Nel contesto attuale, caratterizzato dall’intelligenza artificiale e dal cloud, sono circa 2,6 miliardi le persone nel mondo (circa un terzo della popolazione globale) che non hanno ancora accesso a Internet. Questo è quanto emerge da un nuovo rapporto realizzato da Ispi insieme a Deloitte, che esamina l’impatto economico e sociale della mancanza di connettività.
Nei Paesi con reddito basso, solo il 27% della popolazione è connessa, mentre nelle economie a medio-basso reddito la percentuale sale al 53%. Le disuguaglianze sono particolarmente evidenti all’interno degli stessi paesi, con l’83% della popolazione urbana che ha accesso a Internet, rispetto al solo 48% nelle zone rurali.
A soffrire maggiormente sono le giovani donne: nelle zone meno sviluppate, il 90% delle ragazze tra i 15 e i 24 anni non ha accesso alla rete. Il divario digitale non è solo una questione sociale, ma costituisce anche un ostacolo significativo alla crescita economica. Secondo la Banca Mondiale, un aumento del 10% nella diffusione della banda larga mobile può portare a una crescita del PIL pro capite tra l’1,5% e l’1,6%.
La scarsità di accesso ai servizi digitali ostacola anche l’accesso al credito per milioni di imprenditori nei paesi in via di sviluppo, con un rallentamento del PIL previsto tra il 20% e il 33% nei prossimi anni, come rilevato dal Programma delle Nazioni Unite per lo Sviluppo (Undp). Il rapporto evidenzia anche che l’assenza di infrastrutture digitali limita la capacità di attrarre investimenti.
I servizi online, come i portali informativi o le piattaforme per la registrazione delle attività, possono aumentare in media l’8% del flusso di investimenti diretti esteri. Le micro, piccole e medie imprese sono particolarmente danneggiate dalla mancanza di digitalizzazione: senza l’accesso a servizi finanziari online, oltre 19 milioni di piccole imprese rischiano di essere escluse dai circuiti di finanziamento, come si legge su businesspeople.it.
Anche sul fronte dell’innovazione, il divario digitale ha un impatto significativo. L’AI Preparedness Index del Fondo Monetario Internazionale evidenzia una netta divisione tra le economie avanzate e quelle povere: le prime ottengono un punteggio medio di 0,68, più del doppio rispetto allo 0,32 registrato nei paesi a basso reddito. Questo riflette non solo la mancanza di infrastrutture, ma anche carenze nelle competenze, in particolare nel campo delle Stem, e nei livelli di investimento in innovazione.

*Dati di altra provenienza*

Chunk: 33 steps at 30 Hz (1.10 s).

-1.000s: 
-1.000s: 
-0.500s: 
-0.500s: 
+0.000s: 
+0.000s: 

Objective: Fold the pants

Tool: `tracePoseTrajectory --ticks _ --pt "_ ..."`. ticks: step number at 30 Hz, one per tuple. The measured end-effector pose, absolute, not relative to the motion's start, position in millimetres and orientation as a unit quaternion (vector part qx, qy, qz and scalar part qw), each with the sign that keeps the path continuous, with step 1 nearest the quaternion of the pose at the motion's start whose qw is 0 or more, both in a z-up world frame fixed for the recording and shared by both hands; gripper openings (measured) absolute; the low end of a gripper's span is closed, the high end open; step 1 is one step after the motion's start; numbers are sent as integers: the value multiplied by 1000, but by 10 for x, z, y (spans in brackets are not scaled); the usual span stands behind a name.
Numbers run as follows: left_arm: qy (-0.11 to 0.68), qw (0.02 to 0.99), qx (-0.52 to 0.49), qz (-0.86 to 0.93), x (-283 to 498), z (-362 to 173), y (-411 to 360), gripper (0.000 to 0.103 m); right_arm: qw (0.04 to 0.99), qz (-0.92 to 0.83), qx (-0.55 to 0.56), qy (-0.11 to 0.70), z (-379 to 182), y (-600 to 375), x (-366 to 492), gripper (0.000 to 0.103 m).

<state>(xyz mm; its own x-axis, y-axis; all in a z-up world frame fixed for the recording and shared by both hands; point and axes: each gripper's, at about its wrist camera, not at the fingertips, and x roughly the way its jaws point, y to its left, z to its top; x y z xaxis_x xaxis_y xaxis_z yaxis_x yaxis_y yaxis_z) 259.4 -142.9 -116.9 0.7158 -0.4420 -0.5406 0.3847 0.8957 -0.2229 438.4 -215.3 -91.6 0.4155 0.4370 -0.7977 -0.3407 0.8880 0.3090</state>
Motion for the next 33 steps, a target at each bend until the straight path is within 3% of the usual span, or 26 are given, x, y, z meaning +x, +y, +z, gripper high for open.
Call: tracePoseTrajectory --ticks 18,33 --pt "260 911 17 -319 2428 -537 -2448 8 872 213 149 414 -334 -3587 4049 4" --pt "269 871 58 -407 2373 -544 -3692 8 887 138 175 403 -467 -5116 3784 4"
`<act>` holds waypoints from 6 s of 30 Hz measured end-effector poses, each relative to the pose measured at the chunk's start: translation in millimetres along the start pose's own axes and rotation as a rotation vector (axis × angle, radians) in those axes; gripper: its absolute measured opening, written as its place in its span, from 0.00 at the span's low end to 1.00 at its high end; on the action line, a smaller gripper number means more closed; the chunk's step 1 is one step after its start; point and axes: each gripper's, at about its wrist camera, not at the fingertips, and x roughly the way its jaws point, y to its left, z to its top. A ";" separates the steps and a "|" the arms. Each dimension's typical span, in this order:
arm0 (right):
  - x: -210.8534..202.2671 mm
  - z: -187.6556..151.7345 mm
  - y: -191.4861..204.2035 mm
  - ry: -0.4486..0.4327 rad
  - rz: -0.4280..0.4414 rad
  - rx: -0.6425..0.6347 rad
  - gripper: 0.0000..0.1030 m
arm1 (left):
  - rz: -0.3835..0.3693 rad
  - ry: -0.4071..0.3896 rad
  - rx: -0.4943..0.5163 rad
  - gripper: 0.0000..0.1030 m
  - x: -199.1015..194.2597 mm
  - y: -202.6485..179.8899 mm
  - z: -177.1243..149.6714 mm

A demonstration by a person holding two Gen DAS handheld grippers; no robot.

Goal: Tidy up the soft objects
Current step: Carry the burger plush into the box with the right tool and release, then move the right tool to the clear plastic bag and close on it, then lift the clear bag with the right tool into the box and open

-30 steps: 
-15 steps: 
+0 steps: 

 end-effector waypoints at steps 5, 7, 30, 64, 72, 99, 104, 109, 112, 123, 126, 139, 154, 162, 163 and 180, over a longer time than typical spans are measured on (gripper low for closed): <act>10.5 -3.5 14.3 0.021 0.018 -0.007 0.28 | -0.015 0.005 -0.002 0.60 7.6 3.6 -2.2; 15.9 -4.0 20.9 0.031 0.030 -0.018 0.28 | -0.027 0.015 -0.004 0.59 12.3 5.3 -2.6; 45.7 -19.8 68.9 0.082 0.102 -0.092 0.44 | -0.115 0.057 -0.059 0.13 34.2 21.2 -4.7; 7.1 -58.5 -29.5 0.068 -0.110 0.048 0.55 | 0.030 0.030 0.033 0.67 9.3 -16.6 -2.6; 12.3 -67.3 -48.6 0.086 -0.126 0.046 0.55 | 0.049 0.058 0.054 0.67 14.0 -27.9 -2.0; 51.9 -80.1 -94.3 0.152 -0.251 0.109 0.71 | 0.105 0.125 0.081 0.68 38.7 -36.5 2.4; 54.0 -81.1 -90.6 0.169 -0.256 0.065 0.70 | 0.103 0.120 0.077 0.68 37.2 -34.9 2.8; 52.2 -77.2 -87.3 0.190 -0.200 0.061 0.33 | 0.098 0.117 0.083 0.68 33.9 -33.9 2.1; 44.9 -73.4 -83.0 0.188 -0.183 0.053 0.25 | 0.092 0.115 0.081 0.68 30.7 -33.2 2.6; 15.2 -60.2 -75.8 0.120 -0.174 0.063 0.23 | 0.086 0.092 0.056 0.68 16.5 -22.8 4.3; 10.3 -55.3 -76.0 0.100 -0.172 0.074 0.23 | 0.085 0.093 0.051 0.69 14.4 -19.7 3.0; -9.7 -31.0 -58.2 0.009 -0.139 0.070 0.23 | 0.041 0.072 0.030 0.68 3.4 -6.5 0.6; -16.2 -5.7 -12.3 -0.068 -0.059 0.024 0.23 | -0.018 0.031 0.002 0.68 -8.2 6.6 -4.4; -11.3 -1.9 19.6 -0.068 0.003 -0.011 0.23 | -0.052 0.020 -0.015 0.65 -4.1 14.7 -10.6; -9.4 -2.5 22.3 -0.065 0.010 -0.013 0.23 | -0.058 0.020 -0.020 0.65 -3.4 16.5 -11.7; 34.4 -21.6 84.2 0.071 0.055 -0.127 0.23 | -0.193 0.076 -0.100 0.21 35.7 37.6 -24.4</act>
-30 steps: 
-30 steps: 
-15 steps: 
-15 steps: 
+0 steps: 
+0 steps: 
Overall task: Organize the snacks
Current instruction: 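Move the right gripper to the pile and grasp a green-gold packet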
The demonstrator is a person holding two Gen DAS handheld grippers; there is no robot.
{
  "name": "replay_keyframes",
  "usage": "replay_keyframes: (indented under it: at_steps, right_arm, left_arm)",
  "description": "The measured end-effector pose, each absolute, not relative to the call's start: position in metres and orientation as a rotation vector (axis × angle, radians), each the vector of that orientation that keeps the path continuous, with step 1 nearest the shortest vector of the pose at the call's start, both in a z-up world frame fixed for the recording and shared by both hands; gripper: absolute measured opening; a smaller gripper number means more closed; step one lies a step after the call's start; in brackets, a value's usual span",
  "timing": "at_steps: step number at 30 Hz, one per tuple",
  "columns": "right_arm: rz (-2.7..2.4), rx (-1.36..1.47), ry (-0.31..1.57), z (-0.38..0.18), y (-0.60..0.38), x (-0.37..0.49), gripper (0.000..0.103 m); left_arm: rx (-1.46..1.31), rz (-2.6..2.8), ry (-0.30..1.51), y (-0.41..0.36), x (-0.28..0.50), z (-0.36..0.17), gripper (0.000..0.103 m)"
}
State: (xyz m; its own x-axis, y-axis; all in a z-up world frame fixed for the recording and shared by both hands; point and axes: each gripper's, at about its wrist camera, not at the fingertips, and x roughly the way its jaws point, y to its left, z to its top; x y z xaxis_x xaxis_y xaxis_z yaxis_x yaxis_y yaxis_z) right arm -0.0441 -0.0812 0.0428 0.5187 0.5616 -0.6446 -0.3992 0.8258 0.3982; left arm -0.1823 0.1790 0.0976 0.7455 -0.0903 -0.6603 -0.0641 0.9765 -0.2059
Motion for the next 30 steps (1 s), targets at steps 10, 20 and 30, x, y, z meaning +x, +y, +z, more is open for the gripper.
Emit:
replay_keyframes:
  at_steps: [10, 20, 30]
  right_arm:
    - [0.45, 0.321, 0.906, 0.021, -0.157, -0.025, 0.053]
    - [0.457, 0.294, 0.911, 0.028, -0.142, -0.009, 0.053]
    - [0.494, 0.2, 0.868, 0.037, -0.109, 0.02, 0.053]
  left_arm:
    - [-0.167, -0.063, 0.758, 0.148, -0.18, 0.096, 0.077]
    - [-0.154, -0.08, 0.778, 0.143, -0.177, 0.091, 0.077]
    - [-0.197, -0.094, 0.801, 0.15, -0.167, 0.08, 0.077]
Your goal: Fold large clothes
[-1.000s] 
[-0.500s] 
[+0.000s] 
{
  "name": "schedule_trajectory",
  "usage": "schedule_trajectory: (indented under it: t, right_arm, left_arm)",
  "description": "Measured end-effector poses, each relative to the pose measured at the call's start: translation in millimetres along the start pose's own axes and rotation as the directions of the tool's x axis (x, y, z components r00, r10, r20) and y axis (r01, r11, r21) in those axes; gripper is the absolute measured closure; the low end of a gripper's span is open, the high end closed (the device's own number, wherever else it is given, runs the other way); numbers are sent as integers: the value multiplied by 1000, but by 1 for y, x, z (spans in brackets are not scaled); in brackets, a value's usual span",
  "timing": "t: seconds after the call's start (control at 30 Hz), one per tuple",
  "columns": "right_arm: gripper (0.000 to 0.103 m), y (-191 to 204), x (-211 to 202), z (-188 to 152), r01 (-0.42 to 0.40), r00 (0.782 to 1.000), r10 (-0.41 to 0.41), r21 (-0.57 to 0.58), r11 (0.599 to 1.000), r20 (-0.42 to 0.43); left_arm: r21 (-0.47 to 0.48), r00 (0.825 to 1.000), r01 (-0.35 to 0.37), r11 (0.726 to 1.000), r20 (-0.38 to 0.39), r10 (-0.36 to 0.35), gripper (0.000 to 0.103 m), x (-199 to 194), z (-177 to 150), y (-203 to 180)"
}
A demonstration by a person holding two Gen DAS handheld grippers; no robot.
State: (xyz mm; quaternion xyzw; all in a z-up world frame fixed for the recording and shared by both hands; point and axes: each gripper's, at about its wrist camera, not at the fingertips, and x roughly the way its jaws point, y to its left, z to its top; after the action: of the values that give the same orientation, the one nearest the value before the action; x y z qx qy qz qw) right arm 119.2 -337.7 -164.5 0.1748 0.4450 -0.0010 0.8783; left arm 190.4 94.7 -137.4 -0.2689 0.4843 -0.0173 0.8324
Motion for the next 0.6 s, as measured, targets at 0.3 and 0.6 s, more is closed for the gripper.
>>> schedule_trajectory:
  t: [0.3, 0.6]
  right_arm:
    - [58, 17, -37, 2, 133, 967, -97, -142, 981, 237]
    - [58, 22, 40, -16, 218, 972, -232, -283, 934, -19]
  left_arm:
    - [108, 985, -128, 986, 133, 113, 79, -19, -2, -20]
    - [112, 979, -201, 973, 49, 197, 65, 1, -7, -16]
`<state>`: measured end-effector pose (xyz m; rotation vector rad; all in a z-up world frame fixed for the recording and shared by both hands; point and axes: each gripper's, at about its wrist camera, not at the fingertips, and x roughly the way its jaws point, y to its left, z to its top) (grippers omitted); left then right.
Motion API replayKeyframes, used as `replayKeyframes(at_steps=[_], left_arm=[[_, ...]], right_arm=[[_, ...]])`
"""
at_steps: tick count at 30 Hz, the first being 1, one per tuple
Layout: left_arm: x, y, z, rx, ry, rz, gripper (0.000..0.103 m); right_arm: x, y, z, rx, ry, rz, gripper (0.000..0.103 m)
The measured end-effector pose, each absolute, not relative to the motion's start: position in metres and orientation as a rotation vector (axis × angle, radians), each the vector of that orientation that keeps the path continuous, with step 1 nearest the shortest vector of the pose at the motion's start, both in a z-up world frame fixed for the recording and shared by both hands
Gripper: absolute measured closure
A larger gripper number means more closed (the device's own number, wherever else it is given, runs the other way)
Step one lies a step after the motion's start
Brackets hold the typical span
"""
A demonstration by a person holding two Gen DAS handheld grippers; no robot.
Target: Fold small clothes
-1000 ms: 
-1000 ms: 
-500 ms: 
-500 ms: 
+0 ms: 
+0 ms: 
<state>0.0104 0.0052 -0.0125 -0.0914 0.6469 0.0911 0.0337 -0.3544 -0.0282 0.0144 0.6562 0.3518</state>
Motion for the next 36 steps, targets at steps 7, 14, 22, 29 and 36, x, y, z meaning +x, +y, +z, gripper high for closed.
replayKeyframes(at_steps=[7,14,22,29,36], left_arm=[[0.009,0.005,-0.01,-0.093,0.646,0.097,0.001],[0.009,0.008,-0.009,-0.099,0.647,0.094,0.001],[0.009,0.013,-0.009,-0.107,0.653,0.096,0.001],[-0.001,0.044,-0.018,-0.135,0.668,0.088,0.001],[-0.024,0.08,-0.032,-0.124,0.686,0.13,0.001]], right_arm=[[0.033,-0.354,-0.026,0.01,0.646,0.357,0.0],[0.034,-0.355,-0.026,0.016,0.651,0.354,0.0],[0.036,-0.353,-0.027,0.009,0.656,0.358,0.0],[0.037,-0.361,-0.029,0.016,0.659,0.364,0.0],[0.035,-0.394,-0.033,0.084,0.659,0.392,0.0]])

Il gap tecnologico si intreccia anche con le disuguaglianze educative. Secondo il World Economic Forum, entro il 2030 il 60% dei lavoratori dovrà aggiornare le proprie competenze, mentre il 40% delle competenze attuali diventerà obsoleto. A ogni modo, nei Paesi più poveri, il 90% delle ragazze adolescenti non ha connessione a Internet e ha il 35% in meno di probabilità di acquisire competenze digitali rispetto ai ragazzi, portandole a una maggiore esclusione dai lavori tecnologici e a una minore autonomia economica. Il rischio, come sottolineato nel rapporto, è che l’intelligenza artificiale e le tecnologie digitali diventino strumenti di crescita solo per alcuni, peggiorando non solo il divario tra paesi ricchi e poveri, ma anche le disuguaglianze sociali interne.